To the Health Care Industry

A Perspective From the President of the Foundation

Most if not all of us, when we first began to work in the health care industry or on the provider side, we believed in our work for better patient care and a better health care system.  Over time, we recognized that our health care system was changing, becoming increasingly exploitative, while hiding behind a false mask of better patient care.

Early in my health care career, more than 30 years ago, I attended a meeting in which an executive of a health care company stated; “This party cannot last, we are going to have national health care.”  The “party” he was referring to was the exploitation of health care for revenues and profits.  That exploitation party has continued to the present, because no one said “stop.”  Not congress, not administrations, and certainly not the industry.

Daily media articles, websites, and reports bring transparency to the excessive costs of health care, medical debt, fraud and other malfeasance: New York Times’ “Staggering Rise in Catheter Bills Suggests Medicare Scam”, the Wall Street Journal’s “How Drug Middlemen Keep Beating the System”, and Bloomberg’s “Americans Are Paying Billions to Take Drugs That Don’t Work”, and many more.

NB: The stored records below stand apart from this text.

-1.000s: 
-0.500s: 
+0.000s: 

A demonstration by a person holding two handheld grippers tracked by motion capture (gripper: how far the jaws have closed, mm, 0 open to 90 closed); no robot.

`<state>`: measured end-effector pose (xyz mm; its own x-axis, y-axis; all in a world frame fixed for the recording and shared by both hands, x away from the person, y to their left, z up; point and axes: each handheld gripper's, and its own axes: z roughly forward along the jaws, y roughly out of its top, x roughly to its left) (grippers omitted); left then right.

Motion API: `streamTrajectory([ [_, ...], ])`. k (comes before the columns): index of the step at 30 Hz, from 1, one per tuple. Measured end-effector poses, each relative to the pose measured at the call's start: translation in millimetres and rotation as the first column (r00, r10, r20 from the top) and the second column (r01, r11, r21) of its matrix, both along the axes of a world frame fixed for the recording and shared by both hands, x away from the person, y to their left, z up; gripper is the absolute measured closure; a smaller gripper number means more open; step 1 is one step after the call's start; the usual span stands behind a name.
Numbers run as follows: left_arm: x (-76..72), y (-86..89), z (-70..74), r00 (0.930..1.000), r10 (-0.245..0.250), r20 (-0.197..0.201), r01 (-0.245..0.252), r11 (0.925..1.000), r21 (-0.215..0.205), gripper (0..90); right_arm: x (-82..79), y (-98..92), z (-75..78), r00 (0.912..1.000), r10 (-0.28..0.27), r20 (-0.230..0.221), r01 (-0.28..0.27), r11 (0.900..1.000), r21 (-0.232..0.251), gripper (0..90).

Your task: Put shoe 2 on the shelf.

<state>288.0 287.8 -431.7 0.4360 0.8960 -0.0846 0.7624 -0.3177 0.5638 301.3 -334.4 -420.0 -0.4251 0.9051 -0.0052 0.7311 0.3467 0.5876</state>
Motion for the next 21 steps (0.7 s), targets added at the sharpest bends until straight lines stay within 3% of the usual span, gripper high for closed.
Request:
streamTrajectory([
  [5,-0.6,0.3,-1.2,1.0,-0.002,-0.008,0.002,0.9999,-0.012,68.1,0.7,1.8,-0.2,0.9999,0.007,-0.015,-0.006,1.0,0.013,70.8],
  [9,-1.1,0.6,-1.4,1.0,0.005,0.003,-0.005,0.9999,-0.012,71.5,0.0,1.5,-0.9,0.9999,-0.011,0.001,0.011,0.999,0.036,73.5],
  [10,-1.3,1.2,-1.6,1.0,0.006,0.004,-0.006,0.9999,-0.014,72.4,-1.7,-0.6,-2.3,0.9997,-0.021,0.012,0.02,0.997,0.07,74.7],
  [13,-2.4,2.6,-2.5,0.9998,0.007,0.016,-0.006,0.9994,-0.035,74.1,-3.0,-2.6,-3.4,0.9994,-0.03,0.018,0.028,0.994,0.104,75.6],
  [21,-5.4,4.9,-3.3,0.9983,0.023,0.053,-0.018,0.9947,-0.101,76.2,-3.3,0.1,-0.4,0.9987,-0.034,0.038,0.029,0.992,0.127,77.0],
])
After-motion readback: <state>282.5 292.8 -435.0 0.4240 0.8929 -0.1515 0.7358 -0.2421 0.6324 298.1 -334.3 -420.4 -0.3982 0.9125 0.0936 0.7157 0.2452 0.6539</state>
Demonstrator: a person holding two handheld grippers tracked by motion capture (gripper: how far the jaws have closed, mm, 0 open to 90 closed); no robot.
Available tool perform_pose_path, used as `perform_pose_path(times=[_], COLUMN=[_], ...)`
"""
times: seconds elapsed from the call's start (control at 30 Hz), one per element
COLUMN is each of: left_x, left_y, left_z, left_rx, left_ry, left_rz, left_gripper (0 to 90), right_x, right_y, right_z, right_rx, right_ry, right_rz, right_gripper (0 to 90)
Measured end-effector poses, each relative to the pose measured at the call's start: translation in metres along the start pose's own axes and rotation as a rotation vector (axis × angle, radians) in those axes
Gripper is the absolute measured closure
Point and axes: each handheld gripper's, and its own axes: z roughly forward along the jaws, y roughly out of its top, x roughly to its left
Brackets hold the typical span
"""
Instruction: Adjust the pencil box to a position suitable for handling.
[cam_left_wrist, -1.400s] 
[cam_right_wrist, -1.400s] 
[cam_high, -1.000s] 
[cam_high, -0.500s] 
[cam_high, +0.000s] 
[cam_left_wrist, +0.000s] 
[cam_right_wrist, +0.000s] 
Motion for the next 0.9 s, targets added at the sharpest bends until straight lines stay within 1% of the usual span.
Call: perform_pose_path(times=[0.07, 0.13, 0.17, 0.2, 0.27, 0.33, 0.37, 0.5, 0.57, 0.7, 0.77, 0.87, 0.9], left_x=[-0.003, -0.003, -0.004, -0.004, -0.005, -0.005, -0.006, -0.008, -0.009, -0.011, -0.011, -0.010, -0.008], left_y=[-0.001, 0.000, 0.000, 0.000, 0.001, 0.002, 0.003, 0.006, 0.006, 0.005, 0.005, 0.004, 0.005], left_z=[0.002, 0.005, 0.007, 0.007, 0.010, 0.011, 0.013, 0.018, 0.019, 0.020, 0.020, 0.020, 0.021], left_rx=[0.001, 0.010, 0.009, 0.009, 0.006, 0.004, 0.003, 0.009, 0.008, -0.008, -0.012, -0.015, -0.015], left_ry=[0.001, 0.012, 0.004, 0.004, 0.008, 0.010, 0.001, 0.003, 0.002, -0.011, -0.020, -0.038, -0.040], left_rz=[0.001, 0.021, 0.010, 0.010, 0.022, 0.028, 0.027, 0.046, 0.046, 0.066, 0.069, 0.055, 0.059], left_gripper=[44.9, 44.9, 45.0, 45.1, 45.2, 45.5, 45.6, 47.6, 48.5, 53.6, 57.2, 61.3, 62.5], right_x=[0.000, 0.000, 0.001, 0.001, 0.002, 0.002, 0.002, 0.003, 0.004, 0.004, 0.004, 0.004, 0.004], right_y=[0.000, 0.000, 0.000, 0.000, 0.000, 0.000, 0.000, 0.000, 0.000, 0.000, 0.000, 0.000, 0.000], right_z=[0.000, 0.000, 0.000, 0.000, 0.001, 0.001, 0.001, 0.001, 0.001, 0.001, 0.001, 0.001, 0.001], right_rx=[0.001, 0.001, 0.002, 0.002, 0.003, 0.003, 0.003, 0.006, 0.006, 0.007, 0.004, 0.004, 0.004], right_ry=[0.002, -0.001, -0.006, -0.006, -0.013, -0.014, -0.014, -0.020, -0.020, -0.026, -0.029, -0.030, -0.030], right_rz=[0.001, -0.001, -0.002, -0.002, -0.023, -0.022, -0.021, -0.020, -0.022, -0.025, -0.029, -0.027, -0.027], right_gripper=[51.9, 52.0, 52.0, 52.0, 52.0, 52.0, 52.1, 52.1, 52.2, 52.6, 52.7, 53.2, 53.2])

The financial and patient costs of off-label marketing (from the National Library of Medicine), excessive drug advertising (from the Johns Hopkins Bloomberg School of Public Health), creation of monopolies (from the Wall Street Journal) and the opioid crisis are but a few of the many, the very many exploitations.

Is there a salesperson, marketer, or executive of an opioid manufacture, distributor, or retail pharmacy who did not know that opioids were being vastly over-prescribed and inflicting severe pain on families.  From 2010 to 2022, there were about 180,000 in overdose deaths involving prescription opioids (from the National Institute on Drug Abuse).  What about the many more who survived, but lost who they were.  Who from the industry stood up and said “stop.”

Medicare will be underfunded in 2036, social security in 2035.  The national debt is $35 trillion and annual federal deficits are $1.5 to $2 trillion.  

The exploitation party is over.

Everything forward and all the opportunities are for increasing the quality and delivery of health care, substantially reducing costs and making ever-increasing leaps in knowledge, cures, medical technologies and prevention of global health threats.

When Obama Care was first proposed, it was perceived as disruptive threat to the health care industry.  A representative of the health care industry stated; We knew that if we were not at the table, we would be on the menu. 

AI is a disruptive and constructive technology, not controlled by the health care industry.  You are already on the menu.  The proposed public private partnership, gives you a seat at the table with the ability to license the technologies your companies need to survive in the future.